## Your goal
Transcribe exactly the first line of the listing below and each line that follows it, ending with the line that contains "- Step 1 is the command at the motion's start", and omit the remainder.

Information shown Block Start

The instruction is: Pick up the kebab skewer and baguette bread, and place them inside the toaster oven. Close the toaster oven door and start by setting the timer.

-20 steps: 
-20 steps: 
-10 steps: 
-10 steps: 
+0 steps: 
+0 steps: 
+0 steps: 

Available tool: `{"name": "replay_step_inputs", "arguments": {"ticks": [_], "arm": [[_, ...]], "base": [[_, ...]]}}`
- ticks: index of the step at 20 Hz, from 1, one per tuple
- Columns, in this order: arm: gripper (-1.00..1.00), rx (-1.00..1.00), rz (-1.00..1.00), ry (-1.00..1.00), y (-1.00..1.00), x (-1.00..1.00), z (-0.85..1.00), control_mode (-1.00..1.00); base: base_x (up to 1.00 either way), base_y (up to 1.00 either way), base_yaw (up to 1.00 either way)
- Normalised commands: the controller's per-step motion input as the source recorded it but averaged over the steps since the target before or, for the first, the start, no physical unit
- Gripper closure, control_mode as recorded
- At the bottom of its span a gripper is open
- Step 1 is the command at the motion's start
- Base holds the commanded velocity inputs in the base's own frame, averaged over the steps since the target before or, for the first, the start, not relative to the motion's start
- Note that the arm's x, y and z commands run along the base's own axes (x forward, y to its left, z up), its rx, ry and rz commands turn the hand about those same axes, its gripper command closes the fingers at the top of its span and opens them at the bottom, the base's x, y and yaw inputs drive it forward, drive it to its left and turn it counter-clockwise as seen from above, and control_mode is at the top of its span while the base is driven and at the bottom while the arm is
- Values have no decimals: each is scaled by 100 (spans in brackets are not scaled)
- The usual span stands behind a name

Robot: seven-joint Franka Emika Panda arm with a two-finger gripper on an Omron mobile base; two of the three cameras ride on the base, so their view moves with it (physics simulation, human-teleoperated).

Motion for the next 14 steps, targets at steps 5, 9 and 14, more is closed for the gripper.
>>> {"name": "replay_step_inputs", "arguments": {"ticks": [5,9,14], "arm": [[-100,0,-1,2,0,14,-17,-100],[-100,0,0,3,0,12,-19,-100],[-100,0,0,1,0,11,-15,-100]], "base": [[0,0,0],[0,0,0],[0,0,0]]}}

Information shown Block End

## Response
The instruction is: Pick up the kebab skewer and baguette bread, and place them inside the toaster oven. Close the toaster oven door and start by setting the timer.

-20 steps: 
-20 steps: 
-10 steps: 
-10 steps: 
+0 steps: 
+0 steps: 
+0 steps: 

Available tool: `{"name": "replay_step_inputs", "arguments": {"ticks": [_], "arm": [[_, ...]], "base": [[_, ...]]}}`
- ticks: index of the step at 20 Hz, from 1, one per tuple
- Columns, in this order: arm: gripper (-1.00..1.00), rx (-1.00..1.00), rz (-1.00..1.00), ry (-1.00..1.00), y (-1.00..1.00), x (-1.00..1.00), z (-0.85..1.00), control_mode (-1.00..1.00); base: base_x (up to 1.00 either way), base_y (up to 1.00 either way), base_yaw (up to 1.00 either way)
- Normalised commands: the controller's per-step motion input as the source recorded it but averaged over the steps since the target before or, for the first, the start, no physical unit
- Gripper closure, control_mode as recorded
- At the bottom of its span a gripper is open
- Step 1 is the command at the motion's start

What the exercise asked for is now complete.